REQUIRED WORK = The lines to copy are those holding the string "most" in the entries below.

Dataset entries
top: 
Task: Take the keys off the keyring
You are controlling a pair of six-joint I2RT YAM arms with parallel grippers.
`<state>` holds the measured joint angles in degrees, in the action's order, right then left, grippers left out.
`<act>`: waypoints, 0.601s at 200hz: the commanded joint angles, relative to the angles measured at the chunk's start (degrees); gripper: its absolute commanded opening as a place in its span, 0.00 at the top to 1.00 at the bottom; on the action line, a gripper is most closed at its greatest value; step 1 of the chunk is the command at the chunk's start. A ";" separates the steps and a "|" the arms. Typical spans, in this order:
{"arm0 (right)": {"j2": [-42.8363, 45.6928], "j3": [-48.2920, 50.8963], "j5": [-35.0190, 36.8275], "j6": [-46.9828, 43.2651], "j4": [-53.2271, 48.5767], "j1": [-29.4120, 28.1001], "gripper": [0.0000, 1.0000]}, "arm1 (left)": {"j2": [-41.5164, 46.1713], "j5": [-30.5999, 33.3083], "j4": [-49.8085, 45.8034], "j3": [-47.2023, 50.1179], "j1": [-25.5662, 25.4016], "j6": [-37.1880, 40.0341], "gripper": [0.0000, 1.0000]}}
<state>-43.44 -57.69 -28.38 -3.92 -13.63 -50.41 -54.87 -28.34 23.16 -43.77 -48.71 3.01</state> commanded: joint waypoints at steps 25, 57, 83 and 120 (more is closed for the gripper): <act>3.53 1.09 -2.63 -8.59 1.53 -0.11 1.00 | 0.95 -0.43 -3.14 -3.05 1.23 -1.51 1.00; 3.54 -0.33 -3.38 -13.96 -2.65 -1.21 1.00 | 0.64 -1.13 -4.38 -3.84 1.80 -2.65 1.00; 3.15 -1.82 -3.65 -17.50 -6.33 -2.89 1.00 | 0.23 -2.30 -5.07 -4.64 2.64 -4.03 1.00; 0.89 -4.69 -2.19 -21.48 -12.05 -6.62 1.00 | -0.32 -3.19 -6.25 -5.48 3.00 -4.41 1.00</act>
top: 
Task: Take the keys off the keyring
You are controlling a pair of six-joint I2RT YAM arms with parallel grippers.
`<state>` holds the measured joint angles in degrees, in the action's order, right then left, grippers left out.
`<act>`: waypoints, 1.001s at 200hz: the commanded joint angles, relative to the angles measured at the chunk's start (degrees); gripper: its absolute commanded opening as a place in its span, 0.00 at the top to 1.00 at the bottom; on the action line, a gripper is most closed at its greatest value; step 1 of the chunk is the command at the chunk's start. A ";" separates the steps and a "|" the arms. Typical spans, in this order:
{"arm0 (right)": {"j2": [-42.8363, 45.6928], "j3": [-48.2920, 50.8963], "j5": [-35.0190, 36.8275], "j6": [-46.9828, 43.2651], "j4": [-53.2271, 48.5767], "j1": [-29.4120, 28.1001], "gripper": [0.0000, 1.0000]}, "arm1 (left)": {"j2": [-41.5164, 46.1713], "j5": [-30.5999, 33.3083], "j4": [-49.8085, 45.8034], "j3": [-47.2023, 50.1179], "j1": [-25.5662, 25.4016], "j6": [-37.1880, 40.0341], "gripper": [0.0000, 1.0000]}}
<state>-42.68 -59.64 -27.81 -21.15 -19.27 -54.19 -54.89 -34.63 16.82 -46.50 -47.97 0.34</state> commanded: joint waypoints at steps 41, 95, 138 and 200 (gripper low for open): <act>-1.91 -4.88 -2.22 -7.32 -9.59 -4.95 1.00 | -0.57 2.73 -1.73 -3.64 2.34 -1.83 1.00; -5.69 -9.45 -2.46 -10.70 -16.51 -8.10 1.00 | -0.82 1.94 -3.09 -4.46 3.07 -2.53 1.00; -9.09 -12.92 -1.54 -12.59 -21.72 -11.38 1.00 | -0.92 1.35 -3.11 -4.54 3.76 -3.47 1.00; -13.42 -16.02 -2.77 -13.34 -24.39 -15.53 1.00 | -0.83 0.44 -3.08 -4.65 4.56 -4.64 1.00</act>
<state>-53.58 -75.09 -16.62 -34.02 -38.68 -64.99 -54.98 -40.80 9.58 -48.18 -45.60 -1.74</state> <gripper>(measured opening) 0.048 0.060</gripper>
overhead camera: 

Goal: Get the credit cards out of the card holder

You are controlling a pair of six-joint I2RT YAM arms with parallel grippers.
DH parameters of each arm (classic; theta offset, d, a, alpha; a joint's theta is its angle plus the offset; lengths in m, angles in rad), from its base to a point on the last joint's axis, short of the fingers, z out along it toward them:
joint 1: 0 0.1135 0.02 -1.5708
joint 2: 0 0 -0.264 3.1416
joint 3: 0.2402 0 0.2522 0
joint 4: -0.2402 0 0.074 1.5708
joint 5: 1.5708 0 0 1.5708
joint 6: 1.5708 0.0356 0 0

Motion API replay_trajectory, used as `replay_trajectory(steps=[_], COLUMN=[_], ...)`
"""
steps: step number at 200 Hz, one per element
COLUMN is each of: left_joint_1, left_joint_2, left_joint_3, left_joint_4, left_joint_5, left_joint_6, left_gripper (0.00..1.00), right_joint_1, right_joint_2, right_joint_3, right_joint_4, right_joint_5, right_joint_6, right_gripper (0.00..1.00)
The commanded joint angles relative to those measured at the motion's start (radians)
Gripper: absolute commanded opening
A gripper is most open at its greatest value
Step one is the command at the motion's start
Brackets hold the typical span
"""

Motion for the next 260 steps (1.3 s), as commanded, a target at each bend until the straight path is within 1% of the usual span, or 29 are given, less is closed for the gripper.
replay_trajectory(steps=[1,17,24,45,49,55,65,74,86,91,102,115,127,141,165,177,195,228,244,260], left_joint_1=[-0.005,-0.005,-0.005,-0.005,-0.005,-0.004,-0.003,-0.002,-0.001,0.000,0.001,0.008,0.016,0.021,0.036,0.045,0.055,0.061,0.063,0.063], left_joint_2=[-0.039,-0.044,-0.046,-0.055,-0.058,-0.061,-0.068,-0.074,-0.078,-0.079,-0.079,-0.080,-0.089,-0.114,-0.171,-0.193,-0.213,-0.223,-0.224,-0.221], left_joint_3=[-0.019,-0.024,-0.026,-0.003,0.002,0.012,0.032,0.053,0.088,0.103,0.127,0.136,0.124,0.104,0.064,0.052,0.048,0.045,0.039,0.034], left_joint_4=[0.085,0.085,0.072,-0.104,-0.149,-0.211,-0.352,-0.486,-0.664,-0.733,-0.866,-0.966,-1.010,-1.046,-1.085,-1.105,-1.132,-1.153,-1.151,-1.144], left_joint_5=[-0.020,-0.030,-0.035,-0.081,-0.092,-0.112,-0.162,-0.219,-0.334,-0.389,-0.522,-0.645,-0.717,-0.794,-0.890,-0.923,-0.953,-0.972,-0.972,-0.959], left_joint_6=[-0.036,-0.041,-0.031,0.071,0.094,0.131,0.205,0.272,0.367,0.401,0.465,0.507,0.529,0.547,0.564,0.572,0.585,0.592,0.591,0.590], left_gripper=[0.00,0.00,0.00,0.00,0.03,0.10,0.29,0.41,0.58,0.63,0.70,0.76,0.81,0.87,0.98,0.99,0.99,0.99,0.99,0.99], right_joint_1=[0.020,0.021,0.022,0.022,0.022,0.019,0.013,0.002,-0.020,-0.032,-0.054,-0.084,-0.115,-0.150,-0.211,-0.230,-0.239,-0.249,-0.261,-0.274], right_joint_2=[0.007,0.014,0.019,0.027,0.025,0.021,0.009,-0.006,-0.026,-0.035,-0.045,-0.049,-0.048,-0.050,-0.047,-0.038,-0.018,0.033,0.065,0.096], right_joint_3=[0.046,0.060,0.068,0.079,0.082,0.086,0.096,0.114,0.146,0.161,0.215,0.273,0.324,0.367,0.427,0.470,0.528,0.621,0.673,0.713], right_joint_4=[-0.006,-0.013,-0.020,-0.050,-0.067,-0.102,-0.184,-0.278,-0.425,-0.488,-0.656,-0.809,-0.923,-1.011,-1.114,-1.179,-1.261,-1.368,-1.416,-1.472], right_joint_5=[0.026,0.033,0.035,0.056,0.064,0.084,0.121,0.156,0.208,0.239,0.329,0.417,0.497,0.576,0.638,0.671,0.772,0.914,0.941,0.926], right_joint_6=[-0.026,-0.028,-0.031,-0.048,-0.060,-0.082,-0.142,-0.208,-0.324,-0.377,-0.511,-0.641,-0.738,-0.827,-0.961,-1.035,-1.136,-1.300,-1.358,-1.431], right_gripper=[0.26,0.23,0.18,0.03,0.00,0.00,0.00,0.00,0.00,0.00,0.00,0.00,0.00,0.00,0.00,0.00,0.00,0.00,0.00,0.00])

FINISHED TASK =
`<act>`: waypoints, 0.601s at 200hz: the commanded joint angles, relative to the angles measured at the chunk's start (degrees); gripper: its absolute commanded opening as a place in its span, 0.00 at the top to 1.00 at the bottom; on the action line, a gripper is most closed at its greatest value; step 1 of the chunk is the command at the chunk's start. A ";" separates the steps and a "|" the arms. Typical spans, in this order:
`<act>`: waypoints, 1.001s at 200hz: the commanded joint angles, relative to the angles measured at the chunk's start (degrees); gripper: its absolute commanded opening as a place in its span, 0.00 at the top to 1.00 at the bottom; on the action line, a gripper is most closed at its greatest value; step 1 of the chunk is the command at the chunk's start. A ";" separates the steps and a "|" the arms. Typical spans, in this order:
A gripper is most open at its greatest value

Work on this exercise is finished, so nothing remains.